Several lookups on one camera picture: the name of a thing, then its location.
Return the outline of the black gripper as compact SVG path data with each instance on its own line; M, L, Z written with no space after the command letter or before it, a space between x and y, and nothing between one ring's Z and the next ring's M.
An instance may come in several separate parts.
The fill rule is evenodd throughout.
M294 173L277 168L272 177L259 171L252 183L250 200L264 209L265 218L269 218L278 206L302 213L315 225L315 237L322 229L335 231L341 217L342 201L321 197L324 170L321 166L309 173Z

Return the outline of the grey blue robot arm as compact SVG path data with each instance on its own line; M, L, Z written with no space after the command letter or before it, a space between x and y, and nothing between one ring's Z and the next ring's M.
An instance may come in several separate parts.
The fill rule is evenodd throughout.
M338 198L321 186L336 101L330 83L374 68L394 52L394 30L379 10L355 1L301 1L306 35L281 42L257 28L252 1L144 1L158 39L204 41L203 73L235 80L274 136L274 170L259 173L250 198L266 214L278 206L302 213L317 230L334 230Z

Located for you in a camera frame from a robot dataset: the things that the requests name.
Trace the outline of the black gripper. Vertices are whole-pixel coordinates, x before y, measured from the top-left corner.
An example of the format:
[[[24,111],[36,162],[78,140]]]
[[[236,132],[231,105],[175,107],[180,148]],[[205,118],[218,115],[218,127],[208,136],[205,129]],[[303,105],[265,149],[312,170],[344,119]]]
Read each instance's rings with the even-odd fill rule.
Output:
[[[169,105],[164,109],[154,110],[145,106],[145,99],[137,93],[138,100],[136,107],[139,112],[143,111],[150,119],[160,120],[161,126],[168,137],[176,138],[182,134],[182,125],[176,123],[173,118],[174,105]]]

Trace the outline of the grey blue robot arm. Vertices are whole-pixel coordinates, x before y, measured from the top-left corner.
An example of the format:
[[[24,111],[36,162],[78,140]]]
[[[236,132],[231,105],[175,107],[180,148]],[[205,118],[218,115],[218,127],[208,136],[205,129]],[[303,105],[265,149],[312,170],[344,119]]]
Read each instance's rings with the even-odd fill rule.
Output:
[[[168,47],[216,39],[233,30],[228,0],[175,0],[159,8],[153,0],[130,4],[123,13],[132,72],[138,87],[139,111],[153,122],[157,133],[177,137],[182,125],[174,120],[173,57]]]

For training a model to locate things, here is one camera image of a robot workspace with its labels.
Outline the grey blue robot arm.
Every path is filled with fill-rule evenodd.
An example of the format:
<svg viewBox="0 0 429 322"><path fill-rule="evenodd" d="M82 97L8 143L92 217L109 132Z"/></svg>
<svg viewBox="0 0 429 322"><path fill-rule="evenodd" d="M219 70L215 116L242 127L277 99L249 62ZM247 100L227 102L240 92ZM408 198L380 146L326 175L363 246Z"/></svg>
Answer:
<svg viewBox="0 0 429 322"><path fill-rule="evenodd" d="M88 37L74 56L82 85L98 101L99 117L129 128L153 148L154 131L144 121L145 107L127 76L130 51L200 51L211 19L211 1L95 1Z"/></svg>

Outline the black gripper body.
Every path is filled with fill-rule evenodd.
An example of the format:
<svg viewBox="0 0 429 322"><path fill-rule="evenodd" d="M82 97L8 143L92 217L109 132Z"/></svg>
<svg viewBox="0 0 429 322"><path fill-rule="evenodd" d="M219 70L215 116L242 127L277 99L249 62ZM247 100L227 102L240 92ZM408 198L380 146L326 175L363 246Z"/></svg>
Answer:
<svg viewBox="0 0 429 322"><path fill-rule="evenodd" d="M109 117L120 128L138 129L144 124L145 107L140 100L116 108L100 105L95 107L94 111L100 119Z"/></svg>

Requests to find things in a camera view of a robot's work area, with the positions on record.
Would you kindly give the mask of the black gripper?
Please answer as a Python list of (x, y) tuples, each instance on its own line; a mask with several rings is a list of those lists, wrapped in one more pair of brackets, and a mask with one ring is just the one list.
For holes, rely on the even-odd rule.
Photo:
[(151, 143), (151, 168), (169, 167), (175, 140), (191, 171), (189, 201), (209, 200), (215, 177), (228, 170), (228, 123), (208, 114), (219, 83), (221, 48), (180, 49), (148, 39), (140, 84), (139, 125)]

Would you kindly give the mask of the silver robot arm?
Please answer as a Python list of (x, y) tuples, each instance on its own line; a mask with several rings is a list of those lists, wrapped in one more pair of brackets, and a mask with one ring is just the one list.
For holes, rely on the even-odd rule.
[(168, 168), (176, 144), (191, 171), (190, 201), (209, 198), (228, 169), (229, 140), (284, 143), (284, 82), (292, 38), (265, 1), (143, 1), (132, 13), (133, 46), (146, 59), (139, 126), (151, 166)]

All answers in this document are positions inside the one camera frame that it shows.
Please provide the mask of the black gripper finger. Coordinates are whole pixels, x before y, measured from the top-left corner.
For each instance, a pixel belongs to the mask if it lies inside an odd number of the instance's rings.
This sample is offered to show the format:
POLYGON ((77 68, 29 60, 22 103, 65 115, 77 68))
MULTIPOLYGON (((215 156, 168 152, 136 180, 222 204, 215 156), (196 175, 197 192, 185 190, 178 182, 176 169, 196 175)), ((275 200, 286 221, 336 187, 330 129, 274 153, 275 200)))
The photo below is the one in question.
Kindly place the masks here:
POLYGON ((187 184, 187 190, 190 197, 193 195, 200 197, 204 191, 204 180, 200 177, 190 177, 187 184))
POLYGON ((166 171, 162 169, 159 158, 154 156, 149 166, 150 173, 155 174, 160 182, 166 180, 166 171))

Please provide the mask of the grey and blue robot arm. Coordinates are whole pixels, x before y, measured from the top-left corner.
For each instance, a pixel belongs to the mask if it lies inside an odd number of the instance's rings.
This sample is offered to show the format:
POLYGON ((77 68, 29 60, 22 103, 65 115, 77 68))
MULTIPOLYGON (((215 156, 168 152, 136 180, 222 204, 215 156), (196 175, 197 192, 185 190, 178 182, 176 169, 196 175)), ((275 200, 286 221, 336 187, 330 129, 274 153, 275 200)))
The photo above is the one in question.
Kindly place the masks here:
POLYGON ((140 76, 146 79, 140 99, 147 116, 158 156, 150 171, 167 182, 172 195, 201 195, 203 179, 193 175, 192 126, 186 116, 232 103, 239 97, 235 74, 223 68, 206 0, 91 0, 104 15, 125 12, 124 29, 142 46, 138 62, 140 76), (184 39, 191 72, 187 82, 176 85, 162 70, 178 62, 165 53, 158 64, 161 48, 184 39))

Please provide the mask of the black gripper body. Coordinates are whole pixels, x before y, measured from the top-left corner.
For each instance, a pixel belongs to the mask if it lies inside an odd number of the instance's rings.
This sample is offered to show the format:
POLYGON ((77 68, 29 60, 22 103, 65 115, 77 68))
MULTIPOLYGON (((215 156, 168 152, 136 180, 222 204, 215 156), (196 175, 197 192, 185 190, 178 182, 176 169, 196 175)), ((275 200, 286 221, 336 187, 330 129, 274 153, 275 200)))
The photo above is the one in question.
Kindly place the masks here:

══════════════════════════════

__What needs to be done__. Reproduce, character for character, only the lines of the preceding data that start at the line with "Would you kindly give the mask of the silver" and end at the line with "The photo below is the one in question.", both included.

__Result below__.
Would you kindly give the mask of the silver robot arm?
Please answer as a Python list of (x, y) tuples, each instance on its own line; a mask with several rings is a list of those lists, wrapped in one more pair of brackets, and a mask with one ring is just the one list.
For holes, rely on the even-odd rule.
[(168, 168), (176, 144), (191, 171), (190, 201), (209, 198), (228, 169), (229, 140), (284, 143), (284, 82), (292, 38), (265, 1), (143, 1), (132, 13), (133, 46), (146, 59), (139, 126), (151, 166)]

All answers in this document are positions inside the one camera frame that it shows.
Please provide the mask of the black gripper finger. Coordinates are whole pixels, x before y, measured from the top-left corner.
For each instance, a pixel belongs to the mask if it lies inside an odd number of the instance's rings.
This sample is offered to show the format:
POLYGON ((77 68, 29 60, 22 103, 65 115, 77 68))
MULTIPOLYGON (((215 156, 168 152, 136 180, 222 204, 215 156), (196 175, 197 192, 185 190, 178 182, 176 169, 196 175)), ((275 200, 286 221, 336 187, 330 129, 274 153, 275 200)))
The photo below is the one in question.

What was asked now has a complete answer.